Diageo plc results: The raw numbers
Source: Company earnings release.
What happened with Diageo this quarter?
The drop in the British pound, as well as acquisitions and disposals, complicates the raw earnings figures above. Here are a few items that offer a better picture of Diageo's business:
- Organic volume grew 1.3% worldwide, driven by 9% growth in Africa. North American volume increased just 1%, but sales were up 3%, and operating profit grew 4%.
- Every major market experienced improved organic growth versus 2015 with 70% of overall growth coming from North America, Europe, Russia, and Turkey.
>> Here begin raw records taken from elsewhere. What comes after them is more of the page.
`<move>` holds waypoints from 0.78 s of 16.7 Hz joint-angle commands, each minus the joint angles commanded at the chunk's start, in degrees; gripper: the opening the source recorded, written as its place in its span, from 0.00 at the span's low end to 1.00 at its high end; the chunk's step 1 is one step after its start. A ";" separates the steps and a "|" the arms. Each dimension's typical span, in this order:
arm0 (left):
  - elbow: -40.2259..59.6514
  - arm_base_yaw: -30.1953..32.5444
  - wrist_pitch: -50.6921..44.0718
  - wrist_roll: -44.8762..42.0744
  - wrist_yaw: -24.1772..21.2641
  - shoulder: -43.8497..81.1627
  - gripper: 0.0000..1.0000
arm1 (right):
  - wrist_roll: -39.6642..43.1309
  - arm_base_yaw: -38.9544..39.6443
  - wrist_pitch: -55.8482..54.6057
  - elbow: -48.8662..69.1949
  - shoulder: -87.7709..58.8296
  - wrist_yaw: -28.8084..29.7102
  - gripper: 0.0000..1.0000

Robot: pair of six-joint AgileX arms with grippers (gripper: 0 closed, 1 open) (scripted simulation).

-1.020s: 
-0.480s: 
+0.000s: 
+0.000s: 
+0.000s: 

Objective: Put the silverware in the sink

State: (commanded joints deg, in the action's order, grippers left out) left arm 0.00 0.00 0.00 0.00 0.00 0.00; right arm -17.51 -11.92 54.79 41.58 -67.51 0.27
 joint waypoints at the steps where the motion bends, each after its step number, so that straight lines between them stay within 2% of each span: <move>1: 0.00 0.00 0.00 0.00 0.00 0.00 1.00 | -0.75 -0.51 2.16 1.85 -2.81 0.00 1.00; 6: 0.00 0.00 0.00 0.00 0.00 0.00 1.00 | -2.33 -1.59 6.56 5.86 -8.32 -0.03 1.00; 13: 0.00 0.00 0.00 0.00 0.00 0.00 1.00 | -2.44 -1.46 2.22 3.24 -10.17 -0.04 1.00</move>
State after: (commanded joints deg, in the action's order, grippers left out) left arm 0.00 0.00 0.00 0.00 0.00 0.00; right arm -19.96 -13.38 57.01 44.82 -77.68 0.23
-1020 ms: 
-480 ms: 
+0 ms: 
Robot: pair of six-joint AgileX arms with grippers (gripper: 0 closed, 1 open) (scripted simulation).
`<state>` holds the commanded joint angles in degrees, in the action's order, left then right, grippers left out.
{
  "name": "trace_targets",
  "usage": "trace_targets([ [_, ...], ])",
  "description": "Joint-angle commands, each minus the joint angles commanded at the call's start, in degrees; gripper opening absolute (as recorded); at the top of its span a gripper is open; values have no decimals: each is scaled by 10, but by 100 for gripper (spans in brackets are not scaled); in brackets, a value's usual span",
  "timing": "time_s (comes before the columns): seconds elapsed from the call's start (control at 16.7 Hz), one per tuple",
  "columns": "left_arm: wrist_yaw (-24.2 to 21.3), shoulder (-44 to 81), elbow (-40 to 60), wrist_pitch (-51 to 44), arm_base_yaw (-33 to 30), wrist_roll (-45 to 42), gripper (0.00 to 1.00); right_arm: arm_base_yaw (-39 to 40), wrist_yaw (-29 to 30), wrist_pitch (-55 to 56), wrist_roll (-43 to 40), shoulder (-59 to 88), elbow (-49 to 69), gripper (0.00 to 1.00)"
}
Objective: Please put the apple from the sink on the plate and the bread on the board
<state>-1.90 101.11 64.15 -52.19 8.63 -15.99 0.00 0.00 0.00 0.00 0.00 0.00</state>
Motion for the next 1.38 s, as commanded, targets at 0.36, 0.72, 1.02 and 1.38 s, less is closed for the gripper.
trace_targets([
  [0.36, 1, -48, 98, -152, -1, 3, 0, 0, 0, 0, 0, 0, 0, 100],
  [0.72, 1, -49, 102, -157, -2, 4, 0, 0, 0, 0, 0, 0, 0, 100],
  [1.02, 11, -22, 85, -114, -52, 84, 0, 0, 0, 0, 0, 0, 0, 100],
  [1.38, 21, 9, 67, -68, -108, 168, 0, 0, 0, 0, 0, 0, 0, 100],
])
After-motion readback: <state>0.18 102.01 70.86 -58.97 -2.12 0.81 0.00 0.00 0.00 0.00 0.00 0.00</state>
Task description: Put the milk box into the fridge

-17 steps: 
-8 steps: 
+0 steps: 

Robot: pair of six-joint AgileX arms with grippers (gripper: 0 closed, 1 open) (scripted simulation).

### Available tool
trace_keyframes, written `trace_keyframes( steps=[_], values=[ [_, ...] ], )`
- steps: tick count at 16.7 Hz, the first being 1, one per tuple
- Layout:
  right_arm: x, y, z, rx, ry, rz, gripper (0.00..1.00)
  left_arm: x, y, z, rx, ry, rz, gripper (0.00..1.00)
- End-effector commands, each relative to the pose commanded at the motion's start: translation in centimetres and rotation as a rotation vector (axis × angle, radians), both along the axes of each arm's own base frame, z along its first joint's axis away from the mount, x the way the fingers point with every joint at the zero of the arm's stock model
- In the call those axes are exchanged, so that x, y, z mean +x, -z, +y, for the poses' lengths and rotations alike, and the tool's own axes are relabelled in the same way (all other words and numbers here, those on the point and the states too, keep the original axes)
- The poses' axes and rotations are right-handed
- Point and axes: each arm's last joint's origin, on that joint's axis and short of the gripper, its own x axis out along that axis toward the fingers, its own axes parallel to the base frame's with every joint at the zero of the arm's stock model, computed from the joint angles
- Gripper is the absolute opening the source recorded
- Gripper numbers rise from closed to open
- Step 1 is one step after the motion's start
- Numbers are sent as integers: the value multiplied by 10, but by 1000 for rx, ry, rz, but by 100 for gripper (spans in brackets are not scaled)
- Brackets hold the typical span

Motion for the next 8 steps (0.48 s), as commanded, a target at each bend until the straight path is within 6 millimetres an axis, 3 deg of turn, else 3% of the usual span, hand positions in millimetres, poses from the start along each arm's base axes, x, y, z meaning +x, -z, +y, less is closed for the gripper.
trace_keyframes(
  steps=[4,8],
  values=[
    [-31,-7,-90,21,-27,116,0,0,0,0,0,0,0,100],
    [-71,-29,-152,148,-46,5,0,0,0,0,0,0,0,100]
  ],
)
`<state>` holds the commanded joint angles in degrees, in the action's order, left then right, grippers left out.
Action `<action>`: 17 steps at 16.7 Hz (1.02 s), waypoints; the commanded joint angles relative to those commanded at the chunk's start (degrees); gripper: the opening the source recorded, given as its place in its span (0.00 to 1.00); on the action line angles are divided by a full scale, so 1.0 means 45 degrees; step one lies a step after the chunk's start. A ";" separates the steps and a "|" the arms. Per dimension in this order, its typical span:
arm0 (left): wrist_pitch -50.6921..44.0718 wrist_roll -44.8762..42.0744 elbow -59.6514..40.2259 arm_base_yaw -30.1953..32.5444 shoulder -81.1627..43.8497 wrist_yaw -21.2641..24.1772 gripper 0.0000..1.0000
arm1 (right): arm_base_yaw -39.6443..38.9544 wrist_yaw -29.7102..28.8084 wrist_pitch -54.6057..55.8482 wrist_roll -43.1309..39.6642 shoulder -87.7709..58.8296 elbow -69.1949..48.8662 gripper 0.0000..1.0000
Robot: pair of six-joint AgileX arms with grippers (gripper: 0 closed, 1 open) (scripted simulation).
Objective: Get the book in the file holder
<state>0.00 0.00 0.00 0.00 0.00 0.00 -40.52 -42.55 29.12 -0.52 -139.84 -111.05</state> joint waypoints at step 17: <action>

- Acquisitions and disposals (310 million pounds), exchange rate changes (172 million pounds), and a reclassification in the way net sales are recorded in Asia Pacific (122 million pounds) resulted in the decline in sales you see above. Without those changes, organic sales grew 2.6% from a year ago.
- Diageo's global-giant brands, which include Johnnie Walker, Smirnoff, Captain Morgan, Guinness, Bailey's, and Tanqueray, all grew organic net sales during 2016. That's a sharp improvement from a year earlier when only Tanqueray displayed any growth.
- Margins also expanded on an organic basis from 28.35% in 2015 to 28.69% in 2016.
What management had to say
The uncertainty in Britain is certainly throwing Diageo for a loop, but management said it's working with the government to make sure it has access to the markets it serves.
Within what management can control, the company is performing well. International markets are taking to Diageo's products, particularly in Africa, and U.S. consumers are trending toward more expensive brands. That has helped both top-line growth, as well as bottom-line profitability for Diageo.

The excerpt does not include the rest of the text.